Use of the SBGrid installation manager has rapidly expanded over the last few years, with 3752 installations currently supported. This new modular approach to software synchronization streamlines the task of software management to support the diverse range of license configurations and tailored installation types required to meet the needs of SBGrid laboratories. The modularity ensures that the SBGrid deployment is capable of accommodating a repository of thousands of software titles and versions while also offering the flexibility to install small subsets of applications. It is therefore particularly suited to meet the requirements of individual users.
2.7. MultiGrid: scale-up to other domains
The software titles in the SBGrid collection are typically limited to applications that directly or indirectly support the unique needs of structural biology experimentalists. However, laboratories that primarily utilize NMR, X-ray crystallography and cryoEM in their research routinely venture to other fields of computational biology.
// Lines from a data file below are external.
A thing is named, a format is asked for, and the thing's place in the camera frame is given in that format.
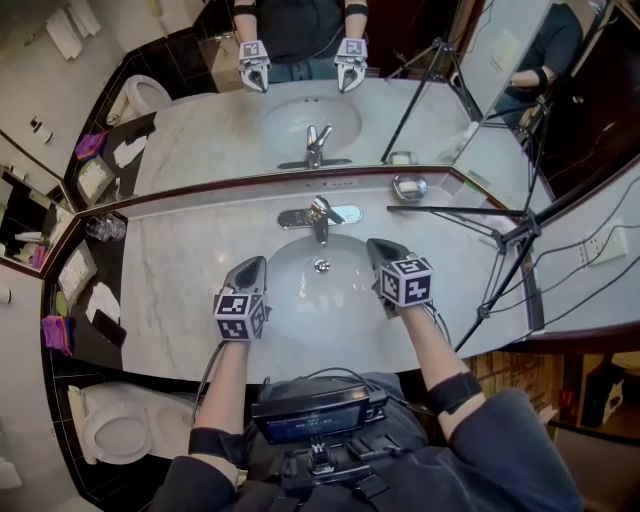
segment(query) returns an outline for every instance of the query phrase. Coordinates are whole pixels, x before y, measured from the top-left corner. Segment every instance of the toilet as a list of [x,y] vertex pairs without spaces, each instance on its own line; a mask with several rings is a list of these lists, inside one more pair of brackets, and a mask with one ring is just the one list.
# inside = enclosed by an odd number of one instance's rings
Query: toilet
[[117,126],[157,112],[173,104],[171,96],[156,80],[134,75],[126,80],[107,115],[107,124]]
[[86,419],[79,429],[83,453],[109,464],[130,464],[147,454],[187,455],[193,404],[124,382],[80,391]]

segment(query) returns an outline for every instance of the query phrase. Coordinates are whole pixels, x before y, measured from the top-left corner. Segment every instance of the purple cloth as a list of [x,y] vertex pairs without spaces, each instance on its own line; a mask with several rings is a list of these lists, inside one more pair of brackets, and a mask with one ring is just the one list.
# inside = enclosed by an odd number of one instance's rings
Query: purple cloth
[[96,133],[95,135],[85,135],[75,149],[76,158],[81,162],[86,162],[95,158],[107,140],[107,132]]
[[42,330],[47,348],[61,350],[71,355],[71,323],[63,316],[48,316],[42,319]]

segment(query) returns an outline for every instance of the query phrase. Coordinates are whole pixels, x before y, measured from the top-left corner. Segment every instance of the cable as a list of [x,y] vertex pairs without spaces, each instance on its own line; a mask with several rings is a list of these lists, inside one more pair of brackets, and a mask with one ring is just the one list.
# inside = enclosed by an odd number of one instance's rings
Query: cable
[[633,268],[633,266],[638,263],[638,261],[640,261],[640,256],[638,256],[636,259],[634,259],[627,268],[625,268],[622,272],[620,272],[616,277],[614,277],[611,281],[609,281],[607,284],[605,284],[604,286],[601,286],[600,288],[598,288],[595,292],[591,293],[590,295],[587,295],[587,297],[585,297],[584,299],[582,299],[580,302],[578,302],[575,306],[573,306],[571,309],[565,311],[564,313],[562,313],[560,316],[555,317],[552,320],[549,320],[548,322],[545,322],[544,325],[542,325],[542,327],[538,327],[537,329],[533,329],[531,331],[529,331],[526,334],[523,334],[522,336],[520,336],[519,338],[516,338],[515,340],[510,341],[509,343],[502,345],[500,348],[497,348],[495,350],[500,350],[501,348],[504,348],[508,345],[511,345],[513,343],[516,343],[518,341],[520,341],[523,338],[526,338],[527,336],[533,334],[536,331],[539,331],[540,329],[544,329],[547,325],[550,325],[554,322],[557,322],[558,320],[562,320],[564,317],[566,317],[567,315],[573,313],[576,309],[578,309],[580,306],[582,306],[584,303],[588,302],[589,300],[591,300],[593,297],[595,297],[596,295],[598,295],[599,293],[603,292],[604,290],[606,290],[607,288],[609,288],[609,286],[611,286],[613,283],[615,283],[616,281],[618,281],[619,279],[622,278],[622,276],[624,276],[627,272],[629,272],[629,270],[631,270]]
[[596,137],[595,142],[593,143],[593,146],[591,146],[591,149],[589,150],[589,152],[587,153],[587,155],[578,160],[577,162],[572,163],[569,167],[566,167],[564,169],[562,169],[560,172],[555,173],[553,176],[551,176],[549,178],[548,181],[554,180],[556,179],[558,176],[560,176],[561,174],[564,174],[565,172],[573,169],[576,165],[581,165],[583,164],[585,161],[587,161],[589,158],[591,158],[595,153],[596,153],[596,148],[598,147],[598,144],[600,143],[600,139],[602,139],[602,136],[607,133],[609,131],[609,129],[616,124],[616,121],[608,124]]
[[[538,266],[538,263],[540,263],[540,260],[549,255],[549,254],[553,254],[556,252],[561,252],[561,251],[565,251],[567,249],[573,249],[574,247],[578,247],[580,245],[582,245],[583,243],[585,243],[588,240],[591,240],[595,235],[597,235],[600,230],[605,227],[605,225],[607,224],[607,222],[609,222],[611,220],[611,218],[616,214],[616,212],[618,211],[618,209],[620,208],[620,206],[622,206],[622,203],[624,202],[625,198],[627,197],[627,195],[629,194],[629,192],[631,191],[631,188],[638,182],[640,181],[640,176],[636,177],[631,183],[629,183],[629,185],[627,186],[627,189],[624,191],[624,194],[622,194],[622,197],[620,198],[620,200],[618,201],[618,204],[616,204],[615,208],[613,209],[613,211],[607,216],[607,218],[602,222],[602,224],[600,224],[600,226],[593,232],[591,233],[591,235],[587,238],[585,238],[584,240],[580,240],[578,242],[569,244],[569,245],[564,245],[561,247],[556,247],[555,249],[549,249],[547,251],[544,251],[542,253],[540,253],[540,255],[536,258],[536,261],[534,262],[534,264],[532,265],[532,267],[527,271],[527,273],[524,275],[524,277],[518,281],[516,284],[514,284],[513,286],[511,286],[511,288],[508,288],[507,290],[505,290],[503,293],[500,294],[500,297],[504,297],[506,295],[508,295],[509,293],[511,293],[513,290],[516,290],[520,287],[520,285],[522,283],[524,283],[527,278],[531,275],[531,273],[533,272],[533,270]],[[487,302],[484,302],[482,304],[482,306],[486,306],[488,304]]]
[[580,270],[582,270],[583,268],[588,267],[589,265],[591,265],[594,261],[596,261],[600,255],[604,252],[605,248],[607,247],[607,244],[609,243],[609,240],[611,240],[611,237],[613,236],[613,232],[617,229],[617,228],[622,228],[622,229],[638,229],[640,228],[640,224],[632,224],[632,225],[625,225],[625,224],[616,224],[613,228],[611,228],[611,232],[609,233],[609,236],[607,237],[607,239],[604,242],[604,245],[602,246],[602,249],[600,249],[600,252],[598,252],[598,254],[596,254],[594,256],[593,259],[588,260],[586,263],[580,265],[578,268],[572,270],[571,272],[569,272],[566,276],[564,276],[560,281],[558,281],[556,284],[550,286],[549,288],[546,288],[545,290],[538,290],[537,292],[534,292],[530,295],[527,295],[524,299],[522,299],[520,302],[516,302],[515,304],[512,304],[509,307],[506,308],[502,308],[502,309],[493,309],[491,310],[491,313],[502,313],[504,311],[509,311],[517,306],[519,306],[520,304],[523,304],[525,302],[527,302],[528,300],[532,299],[533,297],[536,297],[538,295],[543,295],[547,292],[550,292],[551,290],[557,288],[558,286],[560,286],[562,283],[564,283],[567,279],[569,279],[571,276],[573,276],[576,272],[579,272]]
[[220,354],[222,347],[224,347],[227,343],[229,343],[229,340],[222,340],[220,343],[218,343],[218,346],[213,351],[213,354],[211,354],[211,358],[207,363],[207,369],[204,371],[204,375],[202,376],[202,380],[200,381],[200,386],[198,386],[198,392],[196,393],[196,402],[193,404],[193,411],[191,413],[192,428],[193,424],[196,422],[196,413],[198,411],[198,402],[200,402],[200,395],[202,395],[202,390],[204,389],[207,380],[209,380],[209,374],[211,373],[211,368],[213,368],[213,363],[215,363],[216,359],[218,358],[218,354]]

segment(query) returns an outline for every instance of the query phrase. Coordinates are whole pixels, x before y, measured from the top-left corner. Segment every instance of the black shirt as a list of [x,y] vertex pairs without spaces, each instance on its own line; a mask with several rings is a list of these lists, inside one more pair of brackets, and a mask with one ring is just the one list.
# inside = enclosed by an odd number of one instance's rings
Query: black shirt
[[[567,4],[553,4],[540,31],[533,39],[529,50],[522,59],[518,71],[547,66],[556,75],[567,73],[577,50],[582,43],[582,27],[571,7]],[[544,87],[530,89],[510,87],[507,94],[522,101],[532,102],[544,93]]]
[[258,39],[274,63],[335,55],[342,41],[339,0],[261,0]]
[[[583,502],[528,397],[507,390],[467,417],[449,447],[426,446],[378,473],[390,487],[395,510],[582,512]],[[153,512],[268,511],[280,489],[246,482],[237,493],[212,466],[191,457],[174,459],[153,501]],[[318,486],[300,509],[373,511],[352,491]]]

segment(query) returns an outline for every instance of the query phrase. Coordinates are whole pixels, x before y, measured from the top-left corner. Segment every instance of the forearm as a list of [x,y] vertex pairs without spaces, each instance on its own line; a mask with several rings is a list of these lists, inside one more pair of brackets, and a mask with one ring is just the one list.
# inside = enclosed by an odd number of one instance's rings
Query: forearm
[[[249,343],[231,342],[223,347],[194,428],[208,427],[229,434],[243,433],[248,360]],[[235,485],[238,469],[233,464],[210,455],[194,457],[211,464]]]
[[[234,5],[254,5],[255,0],[235,0]],[[258,39],[258,20],[251,14],[239,14],[233,17],[241,43]]]
[[[555,73],[547,66],[542,66],[542,71],[547,75],[547,80],[551,82],[555,78]],[[518,71],[511,75],[511,83],[516,87],[530,89],[540,85],[540,77],[531,69],[527,71]]]
[[[469,371],[422,306],[398,308],[398,313],[404,321],[418,356],[427,390],[433,389],[449,377]],[[455,413],[440,413],[438,421],[445,437],[449,439],[460,422],[484,402],[484,394],[478,394],[460,406]]]
[[[349,5],[367,5],[367,0],[345,0],[344,6]],[[362,39],[364,36],[364,29],[367,25],[367,17],[364,14],[352,14],[347,16],[344,20],[345,35],[351,39]]]

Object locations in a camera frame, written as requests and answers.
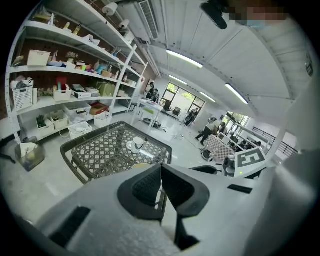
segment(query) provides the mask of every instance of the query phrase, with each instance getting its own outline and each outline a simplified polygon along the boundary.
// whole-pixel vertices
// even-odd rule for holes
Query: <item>railing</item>
[[[276,137],[272,136],[271,134],[264,132],[263,130],[260,130],[257,127],[253,127],[252,129],[253,132],[265,137],[267,140],[270,141],[271,145],[273,145],[273,143],[276,140]],[[298,153],[297,150],[295,150],[294,148],[292,148],[291,146],[289,146],[288,144],[284,143],[283,141],[281,142],[278,150],[285,154],[287,157],[291,157],[292,155],[295,155]]]

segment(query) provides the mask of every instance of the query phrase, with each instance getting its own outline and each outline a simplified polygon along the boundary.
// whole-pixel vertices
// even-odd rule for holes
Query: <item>white shelving unit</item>
[[[39,110],[42,108],[70,103],[70,102],[79,102],[79,101],[103,101],[110,100],[111,105],[111,114],[116,114],[120,112],[128,111],[130,105],[132,103],[132,97],[117,97],[120,86],[126,86],[134,90],[139,87],[141,84],[142,75],[145,72],[148,63],[145,63],[141,57],[136,53],[137,46],[131,46],[123,36],[118,32],[116,28],[114,28],[107,20],[91,5],[87,4],[84,0],[47,0],[44,2],[45,6],[55,12],[57,15],[65,17],[70,21],[82,23],[83,27],[90,31],[92,35],[99,37],[99,39],[107,42],[112,47],[119,47],[122,52],[127,56],[125,62],[122,62],[119,58],[113,56],[109,52],[105,51],[99,46],[92,44],[91,42],[83,39],[80,36],[74,35],[66,30],[61,28],[50,26],[41,22],[29,21],[31,14],[27,17],[25,22],[22,24],[20,30],[18,31],[12,47],[9,53],[9,58],[6,66],[5,73],[5,101],[8,117],[10,120],[10,124],[12,130],[14,131],[15,140],[18,144],[21,143],[19,135],[15,132],[14,129],[14,117],[20,116],[22,114],[30,113],[35,110]],[[100,60],[111,62],[113,64],[119,64],[120,66],[120,75],[118,79],[111,79],[108,77],[104,77],[99,74],[94,74],[78,69],[69,69],[65,67],[55,67],[55,66],[19,66],[19,67],[11,67],[13,62],[14,52],[16,50],[16,45],[18,43],[19,38],[22,34],[25,33],[25,39],[34,39],[40,41],[51,42],[55,44],[59,44],[62,46],[71,47],[82,51],[84,53],[90,54]],[[135,62],[144,66],[144,70],[142,74],[139,74],[135,70],[129,66],[130,62]],[[13,73],[23,73],[23,72],[61,72],[61,73],[72,73],[80,76],[88,76],[94,77],[101,80],[106,80],[109,82],[113,82],[116,84],[115,91],[113,97],[89,97],[89,98],[75,98],[71,96],[69,100],[66,101],[55,101],[50,96],[42,96],[38,98],[36,104],[22,109],[20,111],[16,111],[15,107],[12,106],[10,99],[10,75]],[[136,76],[137,84],[136,86],[130,85],[128,83],[122,82],[125,72],[129,72]],[[128,107],[121,105],[122,100],[128,101]],[[87,121],[92,120],[93,116],[89,115],[87,117]],[[28,121],[23,123],[22,119],[20,120],[23,127],[26,130],[27,136],[37,136],[38,140],[44,139],[38,133],[36,122]],[[52,134],[58,133],[61,130],[66,129],[65,127],[59,130],[55,130]]]

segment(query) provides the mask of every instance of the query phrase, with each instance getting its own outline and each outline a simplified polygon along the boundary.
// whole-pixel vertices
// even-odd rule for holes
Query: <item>red box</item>
[[[93,116],[106,112],[109,109],[109,106],[104,105],[102,103],[93,103],[90,106],[91,106],[90,114]]]

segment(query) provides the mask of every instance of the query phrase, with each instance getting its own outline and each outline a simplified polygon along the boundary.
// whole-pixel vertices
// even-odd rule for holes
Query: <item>trash bin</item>
[[[15,147],[15,157],[23,168],[30,172],[33,168],[38,166],[43,160],[45,160],[45,149],[39,145],[37,137],[33,136],[25,141],[25,143],[34,143],[38,147],[35,148],[32,152],[26,154],[24,157],[21,157],[21,147],[17,145]]]

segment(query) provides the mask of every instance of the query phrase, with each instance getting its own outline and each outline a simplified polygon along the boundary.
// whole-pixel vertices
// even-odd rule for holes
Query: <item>fluorescent light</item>
[[[204,66],[204,65],[202,65],[202,64],[200,64],[200,63],[198,63],[198,62],[196,62],[196,61],[194,61],[194,60],[192,60],[192,59],[190,59],[190,58],[188,58],[188,57],[186,57],[186,56],[183,56],[183,55],[181,55],[181,54],[179,54],[179,53],[176,53],[176,52],[174,52],[174,51],[172,51],[172,50],[166,50],[166,52],[167,52],[168,54],[172,55],[172,56],[175,56],[175,57],[181,59],[181,60],[184,60],[184,61],[186,61],[186,62],[189,62],[190,64],[195,65],[195,66],[197,66],[197,67],[200,68],[200,69]]]
[[[182,80],[180,80],[180,79],[178,79],[178,78],[176,78],[176,77],[174,77],[174,76],[172,76],[172,75],[169,75],[169,77],[172,78],[172,79],[174,79],[174,80],[179,81],[180,83],[182,83],[182,84],[184,84],[184,85],[187,85],[186,82],[184,82],[184,81],[182,81]]]
[[[216,102],[213,98],[210,98],[208,95],[204,94],[202,91],[200,91],[200,94],[202,94],[203,96],[207,97],[209,100]]]
[[[225,86],[233,92],[244,104],[248,104],[244,97],[242,97],[239,92],[237,92],[230,84],[226,83]]]

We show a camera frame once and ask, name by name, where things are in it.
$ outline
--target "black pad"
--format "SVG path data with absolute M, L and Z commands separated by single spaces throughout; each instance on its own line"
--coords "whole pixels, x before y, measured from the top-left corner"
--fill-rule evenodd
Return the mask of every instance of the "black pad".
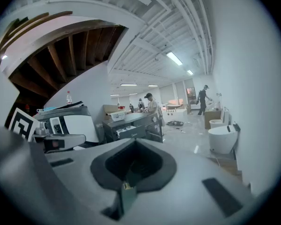
M 131 139 L 96 157 L 91 164 L 94 178 L 103 188 L 120 191 L 127 173 L 138 177 L 137 192 L 157 191 L 175 175 L 175 159 L 146 142 Z

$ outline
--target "dark clothing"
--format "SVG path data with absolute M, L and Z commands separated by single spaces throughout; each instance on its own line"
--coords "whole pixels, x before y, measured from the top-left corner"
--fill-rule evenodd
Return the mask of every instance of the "dark clothing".
M 199 97 L 200 97 L 200 111 L 198 115 L 201 115 L 203 112 L 203 115 L 205 114 L 205 108 L 206 108 L 206 102 L 205 102 L 205 97 L 206 97 L 206 91 L 202 90 L 199 92 Z

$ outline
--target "gray machine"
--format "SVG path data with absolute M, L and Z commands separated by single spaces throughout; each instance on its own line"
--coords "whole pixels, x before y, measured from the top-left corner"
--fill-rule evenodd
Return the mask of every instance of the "gray machine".
M 175 145 L 122 139 L 44 154 L 5 129 L 0 188 L 23 214 L 49 225 L 219 224 L 253 202 L 238 179 Z
M 87 106 L 53 109 L 38 113 L 34 118 L 44 122 L 50 134 L 83 134 L 90 146 L 99 143 Z
M 102 121 L 102 124 L 108 143 L 122 138 L 146 138 L 163 142 L 161 123 L 157 113 L 131 113 L 126 115 L 124 120 L 114 122 L 109 119 Z

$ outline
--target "bottle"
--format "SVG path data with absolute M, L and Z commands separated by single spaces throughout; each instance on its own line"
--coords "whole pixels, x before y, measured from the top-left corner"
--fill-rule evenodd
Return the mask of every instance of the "bottle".
M 70 95 L 70 91 L 67 92 L 67 104 L 72 104 L 72 97 Z

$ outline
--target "ceiling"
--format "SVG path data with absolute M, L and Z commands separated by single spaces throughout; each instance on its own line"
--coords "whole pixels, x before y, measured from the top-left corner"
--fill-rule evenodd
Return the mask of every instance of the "ceiling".
M 38 1 L 43 0 L 14 0 L 2 18 Z M 164 86 L 181 81 L 191 77 L 187 70 L 192 70 L 194 75 L 211 73 L 212 42 L 201 0 L 190 0 L 194 10 L 190 9 L 187 0 L 98 1 L 120 7 L 146 22 L 109 73 L 111 94 L 126 96 L 146 91 L 150 84 Z M 178 66 L 170 60 L 166 56 L 169 51 L 183 65 Z M 123 87 L 120 86 L 122 83 L 136 83 L 138 86 Z

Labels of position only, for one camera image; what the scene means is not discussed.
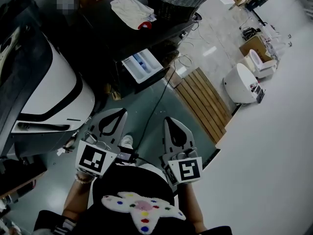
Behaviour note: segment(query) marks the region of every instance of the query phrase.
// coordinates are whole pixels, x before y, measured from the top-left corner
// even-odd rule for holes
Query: small black object
[[[197,22],[202,21],[202,16],[198,12],[196,12],[193,16],[193,20]]]
[[[259,28],[254,29],[252,27],[245,27],[243,30],[243,39],[245,39],[246,41],[249,40],[251,37],[253,37],[254,35],[256,35],[256,33],[261,32],[261,30]]]
[[[264,95],[265,95],[265,93],[264,93],[263,89],[261,89],[259,95],[258,95],[257,98],[256,98],[256,101],[258,102],[258,104],[261,103],[261,101],[262,101]]]

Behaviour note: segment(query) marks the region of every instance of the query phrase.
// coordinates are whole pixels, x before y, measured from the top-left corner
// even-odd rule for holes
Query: gray tiled floor
[[[109,100],[105,109],[125,107],[128,111],[124,133],[131,133],[134,138],[134,147],[137,145],[152,109],[158,101],[165,86],[164,80],[140,92],[130,95],[123,100]],[[176,118],[183,122],[194,135],[198,153],[205,161],[214,151],[215,146],[207,134],[194,121],[193,116],[183,105],[175,92],[168,87],[161,102],[153,114],[143,139],[139,155],[156,166],[160,166],[158,159],[164,152],[162,145],[162,127],[166,116]],[[34,227],[38,212],[50,210],[61,214],[68,191],[75,175],[76,152],[62,154],[56,153],[43,156],[47,172],[37,181],[34,190],[26,194],[18,203],[12,205],[12,211],[7,215],[13,222],[28,232]]]
[[[237,6],[231,10],[223,9],[214,0],[207,0],[197,12],[202,16],[199,28],[195,25],[179,46],[181,54],[187,55],[191,61],[181,57],[175,61],[175,66],[177,70],[182,67],[183,71],[186,69],[181,73],[182,77],[200,67],[232,112],[235,104],[229,98],[222,80],[243,58],[239,47],[245,41],[239,27],[260,26],[255,16],[247,10]]]

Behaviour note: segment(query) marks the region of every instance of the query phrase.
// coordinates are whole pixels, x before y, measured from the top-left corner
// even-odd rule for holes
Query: white floor
[[[245,41],[239,27],[260,26],[254,14],[243,8],[235,6],[231,10],[223,10],[214,6],[216,4],[208,0],[199,8],[202,21],[181,43],[179,51],[183,56],[175,61],[175,67],[182,77],[200,67],[232,112],[236,105],[222,81],[243,58],[239,47]]]

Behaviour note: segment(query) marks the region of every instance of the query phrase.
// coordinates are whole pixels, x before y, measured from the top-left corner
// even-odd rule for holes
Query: colorful polka dots
[[[149,230],[149,228],[146,226],[143,226],[143,227],[141,227],[141,230],[146,233]]]

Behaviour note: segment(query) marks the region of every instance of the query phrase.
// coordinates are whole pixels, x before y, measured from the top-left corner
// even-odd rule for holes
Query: wooden slat floor mat
[[[175,90],[211,140],[217,143],[225,133],[231,114],[201,69],[186,76]]]

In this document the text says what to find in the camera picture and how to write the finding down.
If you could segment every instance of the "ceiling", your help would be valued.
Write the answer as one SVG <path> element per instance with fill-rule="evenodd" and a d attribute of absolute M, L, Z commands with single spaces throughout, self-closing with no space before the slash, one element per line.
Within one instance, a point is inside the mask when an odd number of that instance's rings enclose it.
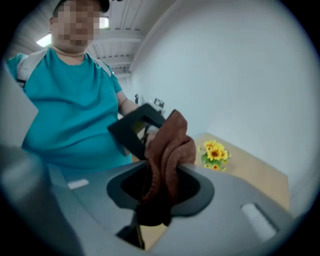
<path fill-rule="evenodd" d="M 25 18 L 8 47 L 6 59 L 18 53 L 28 55 L 43 49 L 36 41 L 49 33 L 49 19 L 58 2 L 59 0 L 45 0 Z M 102 14 L 109 18 L 109 28 L 100 29 L 87 52 L 106 62 L 118 78 L 129 76 L 129 67 L 142 41 L 174 2 L 175 0 L 111 0 L 109 11 Z"/>

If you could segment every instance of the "gray panel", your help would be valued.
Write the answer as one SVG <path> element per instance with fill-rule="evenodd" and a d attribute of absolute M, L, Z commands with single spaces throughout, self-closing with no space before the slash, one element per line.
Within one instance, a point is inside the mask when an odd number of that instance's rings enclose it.
<path fill-rule="evenodd" d="M 116 237 L 114 234 L 98 224 L 90 214 L 79 204 L 67 184 L 63 182 L 63 176 L 58 169 L 51 168 L 50 176 L 52 191 L 64 217 L 69 222 L 82 244 L 84 254 L 87 256 L 147 256 L 150 253 L 143 251 Z"/>
<path fill-rule="evenodd" d="M 108 196 L 107 184 L 115 176 L 125 173 L 136 166 L 143 165 L 143 163 L 141 161 L 107 171 L 75 174 L 68 178 L 69 181 L 88 180 L 88 185 L 72 190 L 73 196 L 98 224 L 112 234 L 116 234 L 124 226 L 130 225 L 134 211 L 119 208 Z"/>
<path fill-rule="evenodd" d="M 193 164 L 181 168 L 210 179 L 215 194 L 210 205 L 198 215 L 172 219 L 151 250 L 157 255 L 171 256 L 174 252 L 175 256 L 227 256 L 261 245 L 241 211 L 241 206 L 247 203 L 257 204 L 278 230 L 289 227 L 293 221 L 289 213 L 240 178 Z"/>

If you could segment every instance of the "teal t-shirt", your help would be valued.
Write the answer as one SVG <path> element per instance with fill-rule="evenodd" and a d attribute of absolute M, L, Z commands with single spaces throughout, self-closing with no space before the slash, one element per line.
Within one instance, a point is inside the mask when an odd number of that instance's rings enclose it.
<path fill-rule="evenodd" d="M 7 61 L 17 79 L 18 54 Z M 64 63 L 49 48 L 24 91 L 39 112 L 22 147 L 57 165 L 65 175 L 108 170 L 132 162 L 107 126 L 118 120 L 117 78 L 87 54 L 79 65 Z"/>

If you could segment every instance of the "ceiling light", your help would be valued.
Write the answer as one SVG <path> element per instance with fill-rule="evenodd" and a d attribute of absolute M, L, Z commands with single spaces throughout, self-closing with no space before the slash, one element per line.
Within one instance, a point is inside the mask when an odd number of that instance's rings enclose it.
<path fill-rule="evenodd" d="M 40 40 L 36 42 L 38 45 L 42 47 L 46 47 L 51 44 L 51 34 L 47 34 L 46 36 L 42 37 Z"/>
<path fill-rule="evenodd" d="M 109 28 L 109 19 L 107 17 L 100 17 L 99 29 Z"/>

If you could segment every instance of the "black opening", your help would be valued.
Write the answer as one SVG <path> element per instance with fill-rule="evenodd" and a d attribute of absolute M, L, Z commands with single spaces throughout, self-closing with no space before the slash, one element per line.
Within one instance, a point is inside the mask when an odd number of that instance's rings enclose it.
<path fill-rule="evenodd" d="M 195 196 L 200 190 L 199 182 L 184 171 L 177 170 L 179 177 L 178 199 L 180 204 Z M 152 172 L 148 166 L 144 166 L 121 182 L 121 188 L 135 200 L 140 200 L 150 189 Z"/>

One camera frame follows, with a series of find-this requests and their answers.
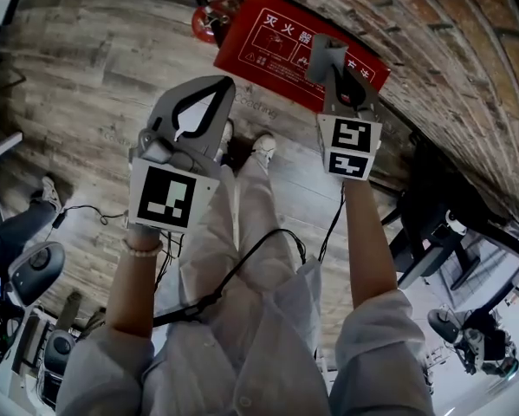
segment white sneaker
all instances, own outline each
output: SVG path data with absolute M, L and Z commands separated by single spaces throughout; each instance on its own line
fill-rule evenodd
M 228 152 L 228 144 L 232 140 L 234 135 L 234 124 L 232 120 L 227 120 L 224 124 L 223 137 L 221 137 L 221 143 L 218 146 L 217 154 L 215 155 L 215 161 L 221 162 L 223 156 Z
M 50 202 L 54 207 L 55 211 L 59 212 L 62 210 L 62 203 L 59 199 L 59 194 L 57 194 L 57 190 L 55 189 L 55 182 L 48 176 L 45 176 L 42 179 L 43 184 L 43 201 Z
M 260 136 L 253 144 L 251 155 L 267 169 L 269 162 L 276 151 L 276 140 L 272 134 L 266 133 Z

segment shirt sleeve
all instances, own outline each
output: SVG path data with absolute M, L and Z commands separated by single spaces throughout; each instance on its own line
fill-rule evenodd
M 96 329 L 76 344 L 68 359 L 56 414 L 139 414 L 140 378 L 152 358 L 148 339 L 107 327 Z
M 416 359 L 425 337 L 411 313 L 405 295 L 394 290 L 362 303 L 346 318 L 336 342 L 332 414 L 434 414 Z

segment white button
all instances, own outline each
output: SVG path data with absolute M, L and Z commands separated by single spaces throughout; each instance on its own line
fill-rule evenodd
M 245 396 L 242 396 L 240 398 L 240 405 L 243 406 L 244 408 L 247 408 L 248 406 L 251 406 L 251 399 L 247 398 Z

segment brick wall
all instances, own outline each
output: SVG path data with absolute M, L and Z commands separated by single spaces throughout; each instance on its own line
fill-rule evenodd
M 519 0 L 296 0 L 379 51 L 381 95 L 519 207 Z

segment white shirt
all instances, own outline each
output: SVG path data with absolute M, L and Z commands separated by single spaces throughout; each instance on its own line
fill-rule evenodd
M 146 339 L 96 330 L 71 354 L 57 414 L 433 414 L 414 356 L 424 336 L 400 291 L 361 304 L 345 320 L 328 397 L 312 355 L 320 273 L 311 260 L 264 296 L 239 283 L 204 323 L 170 325 L 154 358 Z
In those cases, they typically prefer to reuse the existing CPU and GPU resources for computing and the familiar SBGrid platform for software access.
To support this emerging need, we recently developed the BioGrids collection, a separate collection of scientific software more broadly focused on computational biology that has rapidly expanded to over 700 titles. Providing support to parallel scientific domains in a single software tree necessitated the extension of Capsules and the development of multigrid functionality. Using the grid membership CCL directive setGrid, a single software title can be assigned to any number of defined grids. The tools that operate on the ED files were also extended to create parallel environments for all of the defined grids. While there are only two grids supported at this time, the enhancement was designed to allow for any number of grids. The decision to extend rather than duplicate SBGrid is advantageous because a software package relevant to multiple grids is only installed once in the general build-and-test environment and only one ED file is needed. Adding or removing an application from a grid is performed with a simple edit of the application.rc file. Using this system, applications that are relevant to multiple domains are curated once, and for sites with multiple collections installed one software tree supplies both grids. End users can select a grid easily by accessing the appropriate startup environment, and switching grids is a simple environment change.
3. Discussion
In this manuscript, we have presented the new Capsules system developed by our team, tailored specifically for structural biology. This system enhances the management and distribution of software within the SBGrid collection. It promotes access to essential computational tools across a diverse range of computational resources and contributes meaningfully to the dissemination of knowledge and tools, improving the accessibility and usability of computational resources in research. The adoption of Capsules over the previous SBGrid monolithic shell environment model marks an advancement in software management, addressing challenges with the scalability and complexity of large collections of scientific software. The Capsules technology enables SBGrid to support installations that range from a single application to hundreds of applications with multiple versions in a distributed, conflict-free environment. By isolating the runtime environments of individual applications, our method simplifies application use and effectively addresses the environment- and version-specific conflicts that were prevalent in the monolithic model.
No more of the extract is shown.